The determinant of V is a function of the n points x_i. If x_i = x_j for some i\ne j then V has identical ith and jth columns, so is singular. Hence the determinant must have a factor x_i - x_j. Consequently, we have

\notag  \det( V(x_1,x_2,\dots,x_n) ) = c \displaystyle\prod_{i,j = 1\atop i > j}^n (x_i - x_j),

where, since both sides have degree n(n-1)/2 in the x_i, c is a constant. But \det(V) contains a term x_2 x_3^2 \dots x_n^{n-1} (from the main diagonal), so c = 1. Hence

\notag   \det(V) = \displaystyle\prod_{i,j = 1\atop i > j}^n (x_i - x_j). \qquad (1)
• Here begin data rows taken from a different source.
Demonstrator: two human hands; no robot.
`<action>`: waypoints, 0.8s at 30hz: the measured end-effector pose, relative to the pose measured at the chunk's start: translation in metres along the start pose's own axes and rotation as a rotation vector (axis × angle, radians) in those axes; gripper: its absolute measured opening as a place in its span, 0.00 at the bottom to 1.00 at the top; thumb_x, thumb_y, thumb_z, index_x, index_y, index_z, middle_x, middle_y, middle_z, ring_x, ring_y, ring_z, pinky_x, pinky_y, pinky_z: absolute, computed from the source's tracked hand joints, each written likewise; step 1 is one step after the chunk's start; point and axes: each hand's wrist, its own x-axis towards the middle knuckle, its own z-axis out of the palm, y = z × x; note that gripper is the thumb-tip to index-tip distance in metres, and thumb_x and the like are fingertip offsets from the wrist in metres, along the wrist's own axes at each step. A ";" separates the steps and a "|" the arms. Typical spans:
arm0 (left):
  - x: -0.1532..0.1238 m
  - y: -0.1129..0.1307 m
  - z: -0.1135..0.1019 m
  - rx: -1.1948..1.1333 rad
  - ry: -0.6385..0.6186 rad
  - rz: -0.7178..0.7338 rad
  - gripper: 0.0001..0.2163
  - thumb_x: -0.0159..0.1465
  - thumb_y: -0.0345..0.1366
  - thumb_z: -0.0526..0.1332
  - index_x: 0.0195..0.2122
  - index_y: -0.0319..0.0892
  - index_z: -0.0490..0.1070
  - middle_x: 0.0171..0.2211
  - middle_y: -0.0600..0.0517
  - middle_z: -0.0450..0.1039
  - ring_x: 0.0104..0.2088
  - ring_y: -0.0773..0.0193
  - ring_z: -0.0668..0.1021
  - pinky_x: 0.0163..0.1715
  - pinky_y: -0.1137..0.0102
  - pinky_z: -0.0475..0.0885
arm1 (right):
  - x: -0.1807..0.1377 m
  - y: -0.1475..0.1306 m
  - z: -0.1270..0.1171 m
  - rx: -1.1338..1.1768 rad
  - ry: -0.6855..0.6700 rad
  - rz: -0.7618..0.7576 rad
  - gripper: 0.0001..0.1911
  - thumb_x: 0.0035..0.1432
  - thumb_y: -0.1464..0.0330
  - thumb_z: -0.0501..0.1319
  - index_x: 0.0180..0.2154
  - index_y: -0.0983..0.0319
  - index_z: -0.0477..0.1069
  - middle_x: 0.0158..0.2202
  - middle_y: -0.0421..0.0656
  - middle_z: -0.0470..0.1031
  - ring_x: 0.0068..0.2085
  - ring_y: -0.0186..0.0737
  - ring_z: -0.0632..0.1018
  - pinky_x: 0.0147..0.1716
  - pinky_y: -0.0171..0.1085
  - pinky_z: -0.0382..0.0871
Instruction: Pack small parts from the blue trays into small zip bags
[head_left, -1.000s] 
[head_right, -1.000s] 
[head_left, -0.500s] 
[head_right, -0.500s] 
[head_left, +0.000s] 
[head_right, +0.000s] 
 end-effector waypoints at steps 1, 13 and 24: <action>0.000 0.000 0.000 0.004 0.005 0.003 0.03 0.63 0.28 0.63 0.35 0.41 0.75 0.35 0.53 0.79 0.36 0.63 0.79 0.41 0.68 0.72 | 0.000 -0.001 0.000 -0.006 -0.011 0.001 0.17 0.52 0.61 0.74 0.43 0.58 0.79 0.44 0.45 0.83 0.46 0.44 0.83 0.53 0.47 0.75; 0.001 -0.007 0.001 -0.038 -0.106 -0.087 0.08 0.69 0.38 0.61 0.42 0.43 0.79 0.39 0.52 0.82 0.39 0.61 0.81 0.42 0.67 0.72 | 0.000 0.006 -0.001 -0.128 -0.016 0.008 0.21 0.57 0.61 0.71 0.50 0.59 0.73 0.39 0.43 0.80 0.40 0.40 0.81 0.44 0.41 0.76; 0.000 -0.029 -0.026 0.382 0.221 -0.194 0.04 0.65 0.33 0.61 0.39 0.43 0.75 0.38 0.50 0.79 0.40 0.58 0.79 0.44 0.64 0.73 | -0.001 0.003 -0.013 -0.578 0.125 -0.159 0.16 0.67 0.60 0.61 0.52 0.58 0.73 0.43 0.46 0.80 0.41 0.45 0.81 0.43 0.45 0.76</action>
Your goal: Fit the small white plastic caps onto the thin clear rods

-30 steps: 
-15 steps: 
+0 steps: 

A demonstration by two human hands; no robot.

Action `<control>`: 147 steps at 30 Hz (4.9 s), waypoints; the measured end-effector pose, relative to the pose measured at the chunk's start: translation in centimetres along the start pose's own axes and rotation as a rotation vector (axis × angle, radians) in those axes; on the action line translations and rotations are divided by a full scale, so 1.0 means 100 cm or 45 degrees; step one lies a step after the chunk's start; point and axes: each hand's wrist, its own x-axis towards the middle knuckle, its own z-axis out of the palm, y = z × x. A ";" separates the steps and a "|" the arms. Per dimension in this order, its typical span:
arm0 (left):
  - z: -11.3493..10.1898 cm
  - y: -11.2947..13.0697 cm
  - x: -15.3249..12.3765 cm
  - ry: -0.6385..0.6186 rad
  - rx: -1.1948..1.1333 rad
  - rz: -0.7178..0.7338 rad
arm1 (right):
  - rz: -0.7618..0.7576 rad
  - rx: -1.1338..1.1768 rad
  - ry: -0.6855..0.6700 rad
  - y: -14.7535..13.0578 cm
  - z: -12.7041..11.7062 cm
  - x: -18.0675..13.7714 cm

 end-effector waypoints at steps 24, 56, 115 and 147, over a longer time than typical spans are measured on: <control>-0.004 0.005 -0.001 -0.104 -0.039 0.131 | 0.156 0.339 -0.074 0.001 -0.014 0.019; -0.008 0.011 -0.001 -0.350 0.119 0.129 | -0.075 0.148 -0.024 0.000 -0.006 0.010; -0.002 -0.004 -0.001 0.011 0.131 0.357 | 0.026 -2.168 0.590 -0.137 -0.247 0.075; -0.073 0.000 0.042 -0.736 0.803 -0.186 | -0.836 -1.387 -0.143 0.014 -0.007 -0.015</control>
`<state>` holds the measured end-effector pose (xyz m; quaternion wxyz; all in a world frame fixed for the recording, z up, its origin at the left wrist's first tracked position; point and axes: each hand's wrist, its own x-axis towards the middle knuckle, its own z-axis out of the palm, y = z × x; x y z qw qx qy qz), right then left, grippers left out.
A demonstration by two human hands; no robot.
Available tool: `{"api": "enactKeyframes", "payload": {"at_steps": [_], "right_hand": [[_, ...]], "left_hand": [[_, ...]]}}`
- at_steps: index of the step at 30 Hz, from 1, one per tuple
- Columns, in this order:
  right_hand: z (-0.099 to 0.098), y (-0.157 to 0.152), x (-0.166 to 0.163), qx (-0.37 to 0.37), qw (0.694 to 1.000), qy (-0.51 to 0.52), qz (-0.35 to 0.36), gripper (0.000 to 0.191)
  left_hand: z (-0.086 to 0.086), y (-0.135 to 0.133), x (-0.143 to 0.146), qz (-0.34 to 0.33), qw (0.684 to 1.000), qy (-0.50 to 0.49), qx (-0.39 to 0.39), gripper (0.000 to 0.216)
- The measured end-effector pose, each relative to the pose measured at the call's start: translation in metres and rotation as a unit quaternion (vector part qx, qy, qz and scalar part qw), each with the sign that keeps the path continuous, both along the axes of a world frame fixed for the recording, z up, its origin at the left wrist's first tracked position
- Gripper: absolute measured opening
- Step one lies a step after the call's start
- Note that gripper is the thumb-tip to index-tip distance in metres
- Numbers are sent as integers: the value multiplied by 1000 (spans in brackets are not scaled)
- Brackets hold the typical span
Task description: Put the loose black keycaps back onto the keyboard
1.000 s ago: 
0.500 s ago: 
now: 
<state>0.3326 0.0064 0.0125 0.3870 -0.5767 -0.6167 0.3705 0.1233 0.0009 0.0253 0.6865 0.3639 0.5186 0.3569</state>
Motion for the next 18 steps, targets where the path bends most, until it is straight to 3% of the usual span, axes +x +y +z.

This formula confirms that V is nonsingular precisely when the x_i are distinct.

Inverse

Now assume that V is nonsingular and let V^{-1} = W = (w_{ij})_{i,j=1}^n. Equating elements in the ith row of WV = I gives

\sum_{j=1}^n w_{ij} x_k^{\mskip1mu j-1} = \delta_{ik},    \quad k=1\colon n,

where \delta_{ij} is the Kronecker delta (equal to 1 if i=j and 0 otherwise). These equations say that the polynomial \sum_{j=1}^n w_{ij} x^{\mskip1mu j-1} takes the value 1 at x = x_i and 0 at x = x_k, k\ne i. It is not hard to see that this polynomial is the Lagrange basis polynomial:

\notag    \sum_{j=1}^n w_{ij} x^{j-1} = \displaystyle\prod_{k=1\atop k\ne i}^n    \left( \frac{x-x_k}{x_i-x_k} \right) =: \ell_i(x). \qquad (2)

We deduce that

\notag    w_{ij} = \displaystyle\frac{ (-1)^{n-j}                    \sigma_{n-j}(x_1,\dots,x_{i-1},x_{i+1},\dots,x_n) }    { \displaystyle\prod_{k=1 \atop k\ne i}^n (x_i-x_k) }, \qquad (3)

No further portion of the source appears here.